Son nouvel investissement intervient à un moment opportun où le durcissement de l’embargo américain contre Huawei plonge TSMC dans la tourmente. Selon les nouvelles restrictions d’exportation des technologies Made in USA, le fondeur taïwanais, qui s’appuie sur des équipements américains clés de production comme ceux d’Applied Materials, de Lam Research ou de KLA, est contraint de cesser ses services de fabrication des circuits avancés de HiSilicon, le bras armé de Huawei dans les semi-conducteurs. Selon le Nikkei Asian Review, il aurait arrêté de recevoir de nouvelles commandes de son grand client chinois, se contentant d’honorer les anciennes commandes jusqu’au 14 septembre 2020 comme l’autorise les nouvelles règles de l’embargo américain.

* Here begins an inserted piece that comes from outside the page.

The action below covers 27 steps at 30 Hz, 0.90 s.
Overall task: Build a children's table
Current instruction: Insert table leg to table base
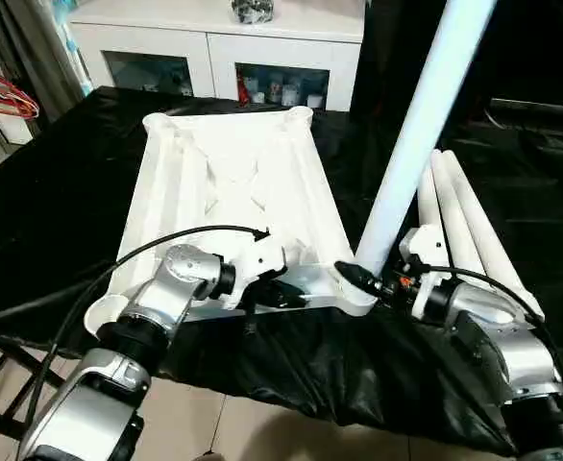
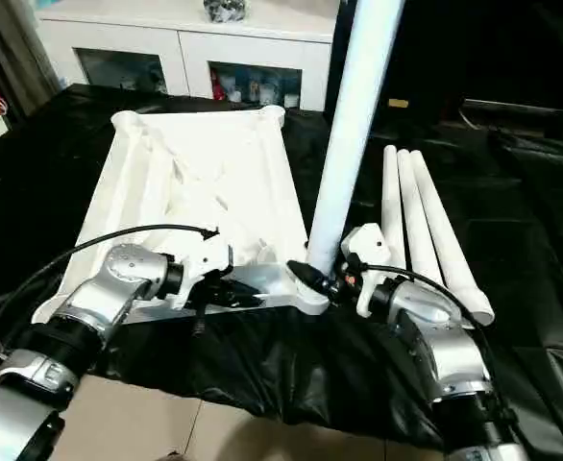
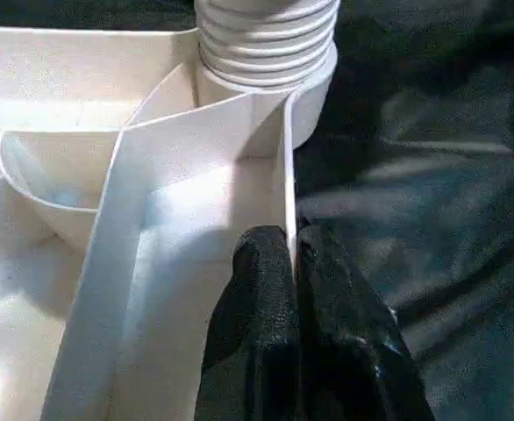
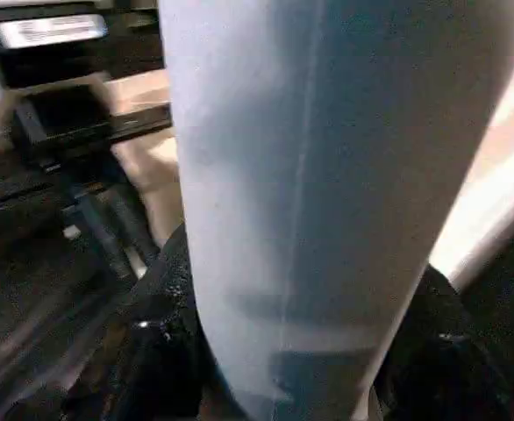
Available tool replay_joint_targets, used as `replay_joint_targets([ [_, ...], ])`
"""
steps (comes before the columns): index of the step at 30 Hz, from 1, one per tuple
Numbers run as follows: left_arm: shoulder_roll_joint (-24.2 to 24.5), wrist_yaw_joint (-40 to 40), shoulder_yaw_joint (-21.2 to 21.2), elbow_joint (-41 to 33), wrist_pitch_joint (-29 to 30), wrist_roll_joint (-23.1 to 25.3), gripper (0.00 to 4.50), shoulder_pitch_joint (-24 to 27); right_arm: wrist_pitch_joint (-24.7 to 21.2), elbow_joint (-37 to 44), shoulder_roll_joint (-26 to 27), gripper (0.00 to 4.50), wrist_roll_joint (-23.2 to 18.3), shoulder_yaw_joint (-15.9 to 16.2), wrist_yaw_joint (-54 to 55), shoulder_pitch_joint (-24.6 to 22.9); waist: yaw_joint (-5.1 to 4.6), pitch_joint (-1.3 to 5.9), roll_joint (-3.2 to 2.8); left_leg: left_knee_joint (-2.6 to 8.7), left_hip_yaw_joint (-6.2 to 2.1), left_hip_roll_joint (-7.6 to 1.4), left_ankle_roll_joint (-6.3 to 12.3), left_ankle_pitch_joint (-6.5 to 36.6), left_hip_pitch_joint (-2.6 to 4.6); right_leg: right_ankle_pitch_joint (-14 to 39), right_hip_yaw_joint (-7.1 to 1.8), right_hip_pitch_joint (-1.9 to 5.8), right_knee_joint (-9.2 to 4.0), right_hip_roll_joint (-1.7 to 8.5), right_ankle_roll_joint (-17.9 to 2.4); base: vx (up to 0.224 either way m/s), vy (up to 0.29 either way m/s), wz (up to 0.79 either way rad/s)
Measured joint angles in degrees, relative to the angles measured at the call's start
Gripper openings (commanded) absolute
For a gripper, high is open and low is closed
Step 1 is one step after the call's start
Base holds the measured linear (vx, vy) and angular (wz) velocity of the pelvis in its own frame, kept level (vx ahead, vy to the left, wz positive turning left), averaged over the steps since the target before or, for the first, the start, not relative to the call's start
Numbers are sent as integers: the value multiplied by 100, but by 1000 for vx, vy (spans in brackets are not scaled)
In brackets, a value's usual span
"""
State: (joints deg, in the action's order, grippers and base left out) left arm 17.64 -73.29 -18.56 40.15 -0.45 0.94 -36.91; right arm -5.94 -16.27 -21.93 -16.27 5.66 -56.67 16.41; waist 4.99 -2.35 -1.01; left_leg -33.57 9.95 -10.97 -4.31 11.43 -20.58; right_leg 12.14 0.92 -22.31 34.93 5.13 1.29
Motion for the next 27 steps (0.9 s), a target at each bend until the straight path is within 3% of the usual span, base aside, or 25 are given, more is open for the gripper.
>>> replay_joint_targets([
  [11,195,-620,-80,-28,-92,-15,0,-9,26,33,-217,193,-203,171,-1010,-97,101,-2,39,-7,4,-2,1,0,1,5,5,7,3,6,-10,0,0,0],
  [14,209,-574,-67,-10,-57,-18,0,-9,90,-154,-106,193,-211,150,-953,10,88,2,47,-5,4,-3,0,-1,9,5,5,11,5,6,-10,0,0,0],
  [18,171,-173,7,16,31,-1,0,-16,378,-654,220,193,-121,94,-354,258,-20,-2,64,-4,5,0,-3,-1,21,-7,0,15,7,6,-27,0,0,0],
  [21,-109,711,209,154,274,126,0,-98,568,-1440,632,193,182,-119,826,802,-163,-28,101,-4,2,0,-10,-5,21,-22,4,15,2,7,-46,-17,1,-3],
  [27,-658,1842,262,207,643,282,0,-218,896,-2014,929,193,437,-357,1966,1108,-158,-30,98,8,4,3,-11,-5,36,-35,3,8,5,10,-45,0,0,0],
])
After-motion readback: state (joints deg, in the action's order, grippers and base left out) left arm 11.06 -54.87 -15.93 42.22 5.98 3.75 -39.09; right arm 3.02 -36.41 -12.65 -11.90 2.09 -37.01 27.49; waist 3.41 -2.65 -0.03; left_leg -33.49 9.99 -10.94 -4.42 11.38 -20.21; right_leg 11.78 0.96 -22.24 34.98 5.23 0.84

Opportunité inespérée pour Samsung
L’enjeu est considérable. Huawei forme le deuxième plus gros client de TSMC après Apple, avec 14 % de son chiffre d’affaires de 34,6 milliards de dollars en 2019 selon le cabinet IC Insights. Sa perte à cause de l’embargo américain serait un coup dur pour le fondeur taïwanais et une opportunité inespérée pour Samsung. Mais pas de quoi changer la donne sur le marché. TSMC est assurée de garder une longueur d’avance sur son challenger coréen tant en technologie qu’en part de marché. Du moins à court et moyen termes.